Work to be completed: The answer must be the full listing, word for word, with no pictures in it.

Material to process:
****************************************
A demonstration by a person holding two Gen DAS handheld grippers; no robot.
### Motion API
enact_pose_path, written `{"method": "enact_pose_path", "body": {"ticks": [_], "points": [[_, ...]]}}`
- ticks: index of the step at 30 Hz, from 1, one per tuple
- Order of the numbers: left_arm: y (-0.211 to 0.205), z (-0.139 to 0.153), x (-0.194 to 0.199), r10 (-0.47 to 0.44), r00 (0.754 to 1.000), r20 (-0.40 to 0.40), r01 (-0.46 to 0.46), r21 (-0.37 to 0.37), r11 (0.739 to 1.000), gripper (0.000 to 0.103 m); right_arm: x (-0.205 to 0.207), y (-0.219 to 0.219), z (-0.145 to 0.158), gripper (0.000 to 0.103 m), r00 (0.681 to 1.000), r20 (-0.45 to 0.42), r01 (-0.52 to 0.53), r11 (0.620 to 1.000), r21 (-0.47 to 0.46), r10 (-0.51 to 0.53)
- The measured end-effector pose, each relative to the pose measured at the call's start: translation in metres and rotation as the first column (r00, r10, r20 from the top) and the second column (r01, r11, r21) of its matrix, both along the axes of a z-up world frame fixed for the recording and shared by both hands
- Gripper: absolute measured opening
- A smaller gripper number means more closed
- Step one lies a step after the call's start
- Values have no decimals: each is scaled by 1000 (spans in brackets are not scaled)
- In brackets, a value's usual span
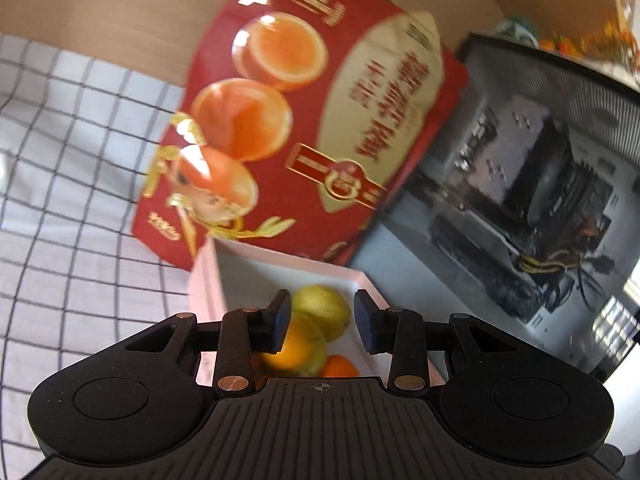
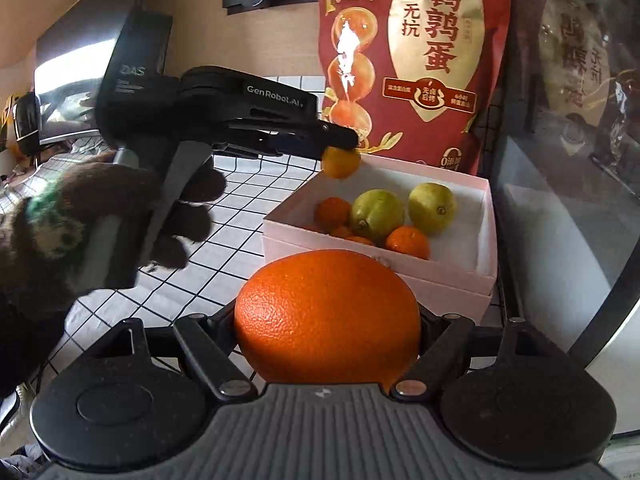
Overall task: Organize fruits
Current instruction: 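Open the left gripper over the box while the right gripper drops the large orange in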
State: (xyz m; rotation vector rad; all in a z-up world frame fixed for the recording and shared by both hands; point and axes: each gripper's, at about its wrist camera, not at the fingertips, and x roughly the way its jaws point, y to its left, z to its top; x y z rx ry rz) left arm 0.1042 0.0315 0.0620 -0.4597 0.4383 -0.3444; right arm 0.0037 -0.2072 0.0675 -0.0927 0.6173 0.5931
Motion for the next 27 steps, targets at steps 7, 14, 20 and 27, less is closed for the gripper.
{"method": "enact_pose_path", "body": {"ticks": [7,14,20,27], "points": [[39,-11,-51,92,996,15,-92,10,996,39,17,5,15,80,999,19,34,999,13,-34],[57,-27,-72,173,984,45,-173,-3,985,39,90,50,45,81,995,-37,98,993,66,-96],[59,-33,-76,221,975,32,-223,108,969,39,179,110,18,81,968,-67,240,970,-36,-242],[52,-31,-81,196,979,47,-201,153,968,39,214,101,-5,81,948,-230,237,971,41,-221]]}}
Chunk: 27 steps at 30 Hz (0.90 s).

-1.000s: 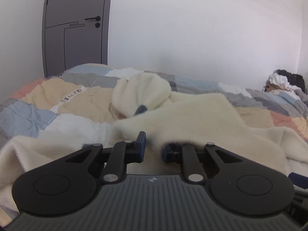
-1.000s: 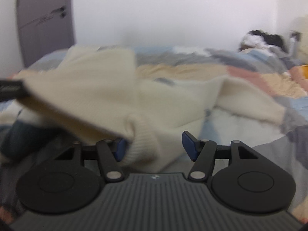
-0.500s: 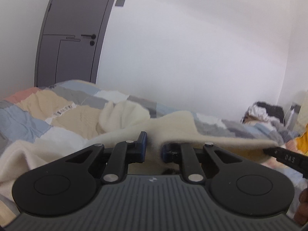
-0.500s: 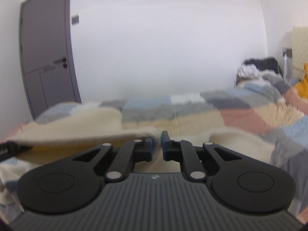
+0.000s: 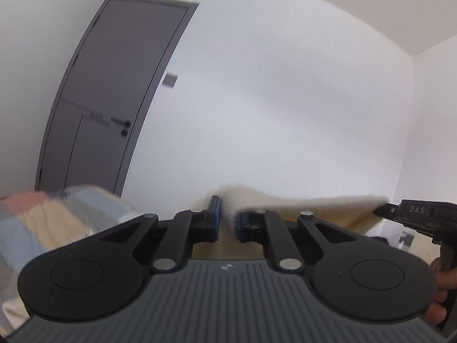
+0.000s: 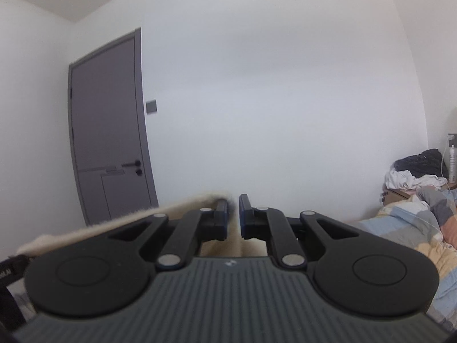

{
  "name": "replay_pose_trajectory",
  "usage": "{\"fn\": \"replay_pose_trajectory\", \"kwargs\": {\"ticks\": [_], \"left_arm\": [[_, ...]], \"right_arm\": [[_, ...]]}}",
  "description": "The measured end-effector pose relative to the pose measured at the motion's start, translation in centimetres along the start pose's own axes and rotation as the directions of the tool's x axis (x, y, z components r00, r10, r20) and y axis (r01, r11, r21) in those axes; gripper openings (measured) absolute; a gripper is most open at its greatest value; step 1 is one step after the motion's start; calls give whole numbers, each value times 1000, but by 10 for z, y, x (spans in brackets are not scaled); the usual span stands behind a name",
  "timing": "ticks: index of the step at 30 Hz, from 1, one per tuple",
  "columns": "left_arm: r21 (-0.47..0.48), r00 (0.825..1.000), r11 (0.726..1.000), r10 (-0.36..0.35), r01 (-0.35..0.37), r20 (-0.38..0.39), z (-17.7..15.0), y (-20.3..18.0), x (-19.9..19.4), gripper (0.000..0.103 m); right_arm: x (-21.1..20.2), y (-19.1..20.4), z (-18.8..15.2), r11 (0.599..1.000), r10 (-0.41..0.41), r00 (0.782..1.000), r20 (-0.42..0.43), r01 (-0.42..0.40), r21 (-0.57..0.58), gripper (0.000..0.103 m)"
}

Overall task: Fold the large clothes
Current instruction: 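Lift the sweater high with both grippers and shake it out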

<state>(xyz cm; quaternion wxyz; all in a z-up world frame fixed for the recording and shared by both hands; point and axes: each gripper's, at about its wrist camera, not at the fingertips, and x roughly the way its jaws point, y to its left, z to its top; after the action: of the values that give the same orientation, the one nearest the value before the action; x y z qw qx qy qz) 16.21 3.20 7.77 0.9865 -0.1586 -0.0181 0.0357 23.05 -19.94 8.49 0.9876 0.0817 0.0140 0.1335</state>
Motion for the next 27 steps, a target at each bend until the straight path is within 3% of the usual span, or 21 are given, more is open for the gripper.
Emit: {"fn": "replay_pose_trajectory", "kwargs": {"ticks": [9,13,16,19,21,24,27], "left_arm": [[39,985,997,-74,68,159,147,-54,-17,12],[54,972,994,-104,95,210,205,-79,-12,12],[123,966,988,-121,95,230,235,-97,6,12],[131,974,986,-126,103,188,240,-99,38,12],[136,982,986,-112,92,149,226,-93,67,12],[113,994,990,-88,80,70,187,-75,119,12],[78,998,996,-51,53,-21,135,-45,184,12]], "right_arm": [[-28,16,128,996,63,984,168,-52,-71,8],[-29,24,186,993,64,967,249,-38,-108,8],[-18,27,220,992,54,955,291,-19,-122,8],[9,23,236,993,43,960,278,-10,-120,8],[41,18,228,992,29,973,229,0,-126,8],[101,2,195,993,6,991,130,10,-121,8],[162,-7,138,990,-20,998,58,28,-137,8]]}}
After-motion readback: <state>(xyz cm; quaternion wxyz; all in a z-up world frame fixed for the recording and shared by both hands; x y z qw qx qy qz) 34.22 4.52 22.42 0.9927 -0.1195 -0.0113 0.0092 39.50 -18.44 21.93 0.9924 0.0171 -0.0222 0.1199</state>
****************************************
Answer box:
A demonstration by a person holding two Gen DAS handheld grippers; no robot.
### Motion API
enact_pose_path, written `{"method": "enact_pose_path", "body": {"ticks": [_], "points": [[_, ...]]}}`
- ticks: index of the step at 30 Hz, from 1, one per tuple
- Order of the numbers: left_arm: y (-0.211 to 0.205), z (-0.139 to 0.153), x (-0.194 to 0.199), r10 (-0.47 to 0.44), r00 (0.754 to 1.000), r20 (-0.40 to 0.40), r01 (-0.46 to 0.46), r21 (-0.37 to 0.37), r11 (0.739 to 1.000), gripper (0.000 to 0.103 m); right_arm: x (-0.205 to 0.207), y (-0.219 to 0.219), z (-0.145 to 0.158), gripper (0.000 to 0.103 m), r00 (0.681 to 1.000), r20 (-0.45 to 0.42), r01 (-0.52 to 0.53), r11 (0.620 to 1.000), r21 (-0.47 to 0.46), r10 (-0.51 to 0.53)
- The measured end-effector pose, each relative to the pose measured at the call's start: translation in metres and rotation as the first column (r00, r10, r20 from the top) and the second column (r01, r11, r21) of its matrix, both along the axes of a z-up world frame fixed for the recording and shared by both hands
- Gripper: absolute measured opening
- A smaller gripper number means more closed
- Step one lies a step after the call's start
- Values have no decimals: each is scaled by 1000 (spans in brackets are not scaled)
- In brackets, a value's usual span
Overall task: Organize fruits
Current instruction: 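Open the left gripper over the box while the right gripper drops the large orange in
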State: (xyz m; rotation vector rad; all in a z-up world frame fixed for the recording and shared by both hands; point and axes: each gripper's, at about its wrist camera, not at the fingertips, and x roughly the way its jaws point, y to its left, z to its top; x y z rx ry rz) left arm 0.1042 0.0315 0.0620 -0.4597 0.4383 -0.3444; right arm 0.0037 -0.2072 0.0675 -0.0927 0.6173 0.5931
Motion for the next 27 steps, targets at steps 7, 14, 20 and 27, less is closed for the gripper.
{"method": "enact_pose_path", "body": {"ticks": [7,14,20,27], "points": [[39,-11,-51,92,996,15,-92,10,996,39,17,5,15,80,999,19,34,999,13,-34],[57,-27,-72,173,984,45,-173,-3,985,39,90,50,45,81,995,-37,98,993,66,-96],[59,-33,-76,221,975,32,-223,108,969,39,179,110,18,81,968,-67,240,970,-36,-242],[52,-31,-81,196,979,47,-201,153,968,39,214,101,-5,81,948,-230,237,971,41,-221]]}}
Chunk: 27 steps at 30 Hz (0.90 s).

-1.000s: 
-1.000s: 
-0.500s: 
-0.500s: 
+0.000s: 
+0.000s: 

{
  "name": "replay_pose_trajectory",
  "usage": "{\"fn\": \"replay_pose_trajectory\", \"kwargs\": {\"ticks\": [_], \"left_arm\": [[_, ...]], \"right_arm\": [[_, ...]]}}",
  "description": "The measured end-effector pose relative to the pose measured at the motion's start, translation in centimetres along the start pose's own axes and rotation as the directions of the tool's x axis (x, y, z components r00, r10, r20) and y axis (r01, r11, r21) in those axes; gripper openings (measured) absolute; a gripper is most open at its greatest value; step 1 is one step after the motion's start; calls give whole numbers, each value times 1000, but by 10 for z, y, x (spans in brackets are not scaled); the usual span stands behind a name",
  "timing": "ticks: index of the step at 30 Hz, from 1, one per tuple",
  "columns": "left_arm: r21 (-0.47..0.48), r00 (0.825..1.000), r11 (0.726..1.000), r10 (-0.36..0.35), r01 (-0.35..0.37), r20 (-0.38..0.39), z (-17.7..15.0), y (-20.3..18.0), x (-19.9..19.4), gripper (0.000..0.103 m); right_arm: x (-21.1..20.2), y (-19.1..20.4), z (-18.8..15.2), r11 (0.599..1.000), r10 (-0.41..0.41), r00 (0.782..1.000), r20 (-0.42..0.43), r01 (-0.42..0.40), r21 (-0.57..0.58), gripper (0.000..0.103 m)"
}

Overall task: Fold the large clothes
Current instruction: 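Lift the sweater high with both grippers and shake it out
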
<state>(xyz cm; quaternion wxyz; all in a z-up world frame fixed for the recording and shared by both hands; point and axes: each gripper's, at about its wrist camera, not at the fingertips, and x roughly the way its jaws point, y to its left, z to its top; after the action: of the values that give the same orientation, the one nearest the value before the action; x y z qw qx qy qz) 16.21 3.20 7.77 0.9865 -0.1586 -0.0181 0.0357 23.05 -19.94 8.49 0.9876 0.0817 0.0140 0.1335</state>
Motion for the next 27 steps, a target at each bend until the straight path is within 3% of the usual span, or 21 are given, more is open for the gripper.
Emit: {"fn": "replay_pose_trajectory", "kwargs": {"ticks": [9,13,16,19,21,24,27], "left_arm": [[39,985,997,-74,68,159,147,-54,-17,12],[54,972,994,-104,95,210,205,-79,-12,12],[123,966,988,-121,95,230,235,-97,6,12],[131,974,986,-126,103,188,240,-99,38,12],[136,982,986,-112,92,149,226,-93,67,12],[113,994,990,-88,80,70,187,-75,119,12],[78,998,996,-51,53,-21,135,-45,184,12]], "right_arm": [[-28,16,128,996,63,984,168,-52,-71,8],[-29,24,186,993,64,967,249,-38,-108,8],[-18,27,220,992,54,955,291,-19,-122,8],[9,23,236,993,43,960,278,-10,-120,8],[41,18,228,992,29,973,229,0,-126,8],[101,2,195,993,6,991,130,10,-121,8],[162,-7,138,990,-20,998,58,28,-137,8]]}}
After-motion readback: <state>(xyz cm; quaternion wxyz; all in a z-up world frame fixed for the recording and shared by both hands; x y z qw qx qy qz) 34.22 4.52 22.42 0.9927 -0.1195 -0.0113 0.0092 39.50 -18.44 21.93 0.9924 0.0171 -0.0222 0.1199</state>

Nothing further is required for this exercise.